Contributor’s guide

Thank you for your interest in contributing to chemometrics. Your help is greatly appreciated. The source code is hosted at You can obtain the latest changes to chemometrics by cloning the repository.


If you have any questions, would like to request features, discovered a bug or have a feature request, please feel free to reach out to me or open an issue on Github.

General points

Some general points to consider when working on chemometrics:

  • chemometrics extends the capabilities of scikit-learn for chemometric applications. It should be easy to include chemometrics objects into existing scikit-learn workflows (e.g. pipelines).

  • Build on existing functionality of scikit-learn, numpy and scipy (e.g. consider subclassing the existing scikit-learn classes, if they provide the core functionality you would like to implement).

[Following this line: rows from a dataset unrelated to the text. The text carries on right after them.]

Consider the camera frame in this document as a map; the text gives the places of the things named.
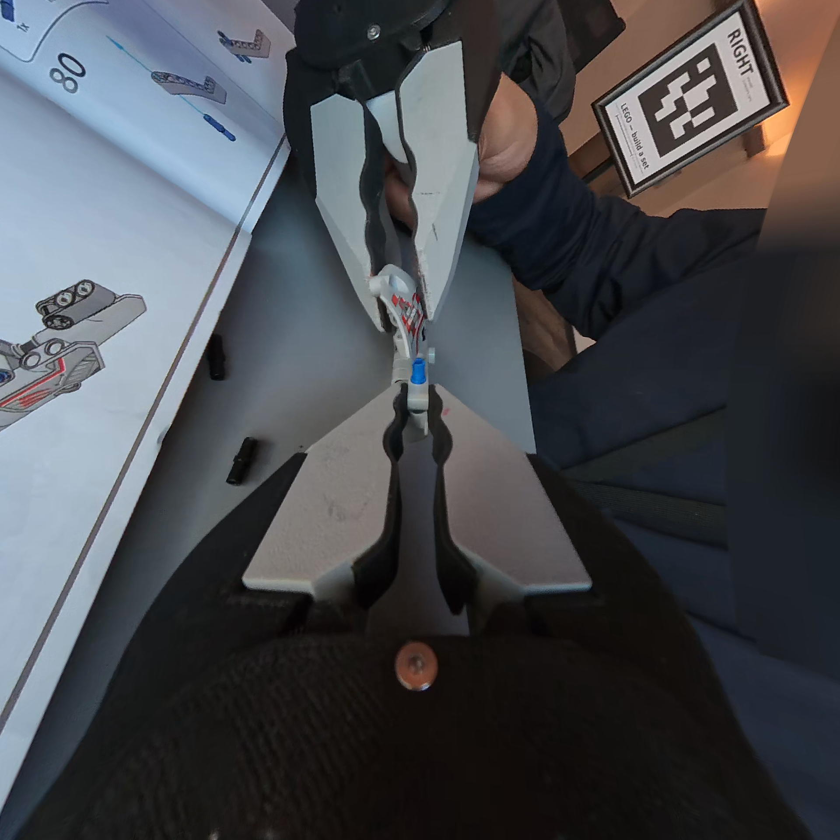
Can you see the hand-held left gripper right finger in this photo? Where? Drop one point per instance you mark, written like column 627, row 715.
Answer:
column 512, row 518

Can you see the black framed tag sign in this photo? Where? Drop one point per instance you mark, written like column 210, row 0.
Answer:
column 689, row 98

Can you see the person's dark clothing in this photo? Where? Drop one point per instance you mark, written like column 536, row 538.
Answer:
column 623, row 407

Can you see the lego instruction booklet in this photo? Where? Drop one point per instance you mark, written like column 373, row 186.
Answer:
column 98, row 229

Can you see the black lego pin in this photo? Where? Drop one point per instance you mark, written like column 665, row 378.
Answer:
column 216, row 358
column 241, row 459

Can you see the person's right hand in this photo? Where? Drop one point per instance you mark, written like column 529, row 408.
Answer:
column 508, row 138

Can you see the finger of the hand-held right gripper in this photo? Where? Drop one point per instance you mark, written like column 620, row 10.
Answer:
column 436, row 164
column 338, row 177

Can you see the white red printed lego assembly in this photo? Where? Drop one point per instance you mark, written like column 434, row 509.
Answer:
column 407, row 315

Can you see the person's right forearm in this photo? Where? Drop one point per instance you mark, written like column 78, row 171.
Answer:
column 590, row 249

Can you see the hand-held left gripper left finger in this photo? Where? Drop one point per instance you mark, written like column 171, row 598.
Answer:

  • Code coverage with unittests should be >=90%, ideally 100% coverage.

  • Your code should come with documentation of similar or better quality than the rest of chemometrics.

Focus areas

Some topics which need improvement:

  • Implement readers for commercial spectroscopic and other chemical data formats.

  • Implement a PCA class extending the functionality of sklearn.decomposition.PCA with typical chemometric functionality. Some thoughts are necessary on how exactly to implement this. Code doubling compared to chemometrics.PLSRegression should be prevented. Furthermore, the implementation should enable an easy generalization to other latent variable models. Potentially, this could be solved with mixins or decorators.

  • Integrate existing 3rd party packages into chemometrics. Generally, there are some very useful small packages already available for chemometrics in Python. However, those packages are not curated under a common framework which reduces reusability and makes it more difficult for users to use those methods. Integrating the functionality into chemometrics simplifies the usage.

  • Add example sections in docstrings.


Code pushed to chemometrics will be released under GPLv3. If you are pushing to chemometrics, you agree to the provided code under this license.